INSTRUCTIONS FOR THE TASK: Your answer should consist of the lines below that hold the word "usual".

(Records contained in a dataset)
* * * * * * * * *
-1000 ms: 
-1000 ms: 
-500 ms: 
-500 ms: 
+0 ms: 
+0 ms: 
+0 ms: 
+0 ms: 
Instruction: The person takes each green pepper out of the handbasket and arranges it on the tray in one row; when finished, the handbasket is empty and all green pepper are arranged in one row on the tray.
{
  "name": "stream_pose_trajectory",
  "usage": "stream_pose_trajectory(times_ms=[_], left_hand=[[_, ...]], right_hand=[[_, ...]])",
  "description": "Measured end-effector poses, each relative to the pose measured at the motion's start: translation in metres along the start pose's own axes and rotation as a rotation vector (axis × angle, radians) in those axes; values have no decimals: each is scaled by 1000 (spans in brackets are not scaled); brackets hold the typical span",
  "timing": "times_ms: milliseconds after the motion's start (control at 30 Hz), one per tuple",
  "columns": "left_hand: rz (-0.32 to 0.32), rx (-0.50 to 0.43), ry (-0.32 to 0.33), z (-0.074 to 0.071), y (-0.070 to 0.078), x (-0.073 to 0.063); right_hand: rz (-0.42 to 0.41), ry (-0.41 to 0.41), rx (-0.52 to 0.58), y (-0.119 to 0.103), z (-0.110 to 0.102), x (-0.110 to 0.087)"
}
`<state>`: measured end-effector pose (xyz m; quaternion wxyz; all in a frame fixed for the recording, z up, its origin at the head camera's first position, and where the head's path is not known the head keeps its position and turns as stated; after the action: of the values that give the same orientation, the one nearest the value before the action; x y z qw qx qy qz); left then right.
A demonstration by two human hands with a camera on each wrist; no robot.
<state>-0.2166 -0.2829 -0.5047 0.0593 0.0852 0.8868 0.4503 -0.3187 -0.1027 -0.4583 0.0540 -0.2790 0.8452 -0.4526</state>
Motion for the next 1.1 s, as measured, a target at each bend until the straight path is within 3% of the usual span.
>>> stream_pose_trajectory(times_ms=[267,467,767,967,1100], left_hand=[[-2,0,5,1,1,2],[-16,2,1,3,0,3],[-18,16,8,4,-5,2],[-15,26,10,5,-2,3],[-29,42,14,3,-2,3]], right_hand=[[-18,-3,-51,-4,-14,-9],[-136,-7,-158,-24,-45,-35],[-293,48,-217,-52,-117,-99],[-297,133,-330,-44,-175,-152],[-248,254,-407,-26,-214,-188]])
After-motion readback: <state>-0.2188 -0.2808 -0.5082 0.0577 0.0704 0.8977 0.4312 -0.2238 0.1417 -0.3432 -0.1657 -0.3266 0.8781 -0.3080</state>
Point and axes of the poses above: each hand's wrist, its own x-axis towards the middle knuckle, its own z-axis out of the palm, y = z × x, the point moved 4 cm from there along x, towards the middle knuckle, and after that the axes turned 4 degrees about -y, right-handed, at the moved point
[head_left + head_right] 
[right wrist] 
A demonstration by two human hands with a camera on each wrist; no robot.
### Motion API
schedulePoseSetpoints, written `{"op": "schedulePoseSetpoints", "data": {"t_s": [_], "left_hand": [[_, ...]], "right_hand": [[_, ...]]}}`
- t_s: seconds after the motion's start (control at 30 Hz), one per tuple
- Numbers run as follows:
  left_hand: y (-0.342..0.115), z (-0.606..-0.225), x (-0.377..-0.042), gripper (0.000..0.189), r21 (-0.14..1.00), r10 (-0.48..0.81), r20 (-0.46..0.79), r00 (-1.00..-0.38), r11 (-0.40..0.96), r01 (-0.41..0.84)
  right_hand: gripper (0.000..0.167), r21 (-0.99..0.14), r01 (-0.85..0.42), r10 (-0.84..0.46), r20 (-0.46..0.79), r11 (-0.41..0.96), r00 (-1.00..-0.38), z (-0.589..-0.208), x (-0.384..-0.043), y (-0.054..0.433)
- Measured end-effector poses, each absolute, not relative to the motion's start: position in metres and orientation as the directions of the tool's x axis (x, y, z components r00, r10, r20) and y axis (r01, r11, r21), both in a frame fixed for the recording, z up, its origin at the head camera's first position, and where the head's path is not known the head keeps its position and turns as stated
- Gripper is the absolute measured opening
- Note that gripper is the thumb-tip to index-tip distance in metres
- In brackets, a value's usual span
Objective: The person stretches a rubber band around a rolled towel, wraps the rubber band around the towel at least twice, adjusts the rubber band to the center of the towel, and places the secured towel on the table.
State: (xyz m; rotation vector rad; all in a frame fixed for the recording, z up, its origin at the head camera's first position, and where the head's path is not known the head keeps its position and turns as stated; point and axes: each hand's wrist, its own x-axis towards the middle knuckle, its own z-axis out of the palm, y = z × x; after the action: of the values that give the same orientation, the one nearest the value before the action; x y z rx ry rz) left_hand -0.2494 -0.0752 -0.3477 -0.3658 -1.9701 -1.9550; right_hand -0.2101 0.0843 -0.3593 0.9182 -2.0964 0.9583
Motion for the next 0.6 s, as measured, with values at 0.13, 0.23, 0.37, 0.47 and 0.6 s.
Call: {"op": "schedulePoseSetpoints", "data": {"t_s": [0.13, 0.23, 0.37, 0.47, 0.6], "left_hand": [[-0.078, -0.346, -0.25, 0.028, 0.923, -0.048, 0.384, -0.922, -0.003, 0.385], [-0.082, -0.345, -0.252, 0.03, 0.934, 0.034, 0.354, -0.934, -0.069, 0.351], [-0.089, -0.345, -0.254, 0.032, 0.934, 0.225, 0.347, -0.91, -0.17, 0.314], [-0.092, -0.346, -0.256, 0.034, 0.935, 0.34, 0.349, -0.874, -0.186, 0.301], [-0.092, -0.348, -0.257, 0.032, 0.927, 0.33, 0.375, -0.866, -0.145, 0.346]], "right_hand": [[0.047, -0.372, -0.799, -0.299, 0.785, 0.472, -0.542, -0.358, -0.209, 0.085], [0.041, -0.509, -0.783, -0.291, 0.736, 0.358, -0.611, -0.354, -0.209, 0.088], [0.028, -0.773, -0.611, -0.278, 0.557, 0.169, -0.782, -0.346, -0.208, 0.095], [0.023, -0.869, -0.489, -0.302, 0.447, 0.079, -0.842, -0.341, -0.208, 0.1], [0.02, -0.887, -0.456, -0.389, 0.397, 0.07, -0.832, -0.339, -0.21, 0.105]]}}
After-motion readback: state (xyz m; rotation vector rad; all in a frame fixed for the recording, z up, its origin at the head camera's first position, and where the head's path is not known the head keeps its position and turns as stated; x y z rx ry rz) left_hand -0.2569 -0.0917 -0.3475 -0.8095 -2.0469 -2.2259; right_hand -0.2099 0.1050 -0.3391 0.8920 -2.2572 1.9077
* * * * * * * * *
TASK OUTPUT:
Motion for the next 1.1 s, as measured, a target at each bend until the straight path is within 3% of the usual span.
- In brackets, a value's usual span

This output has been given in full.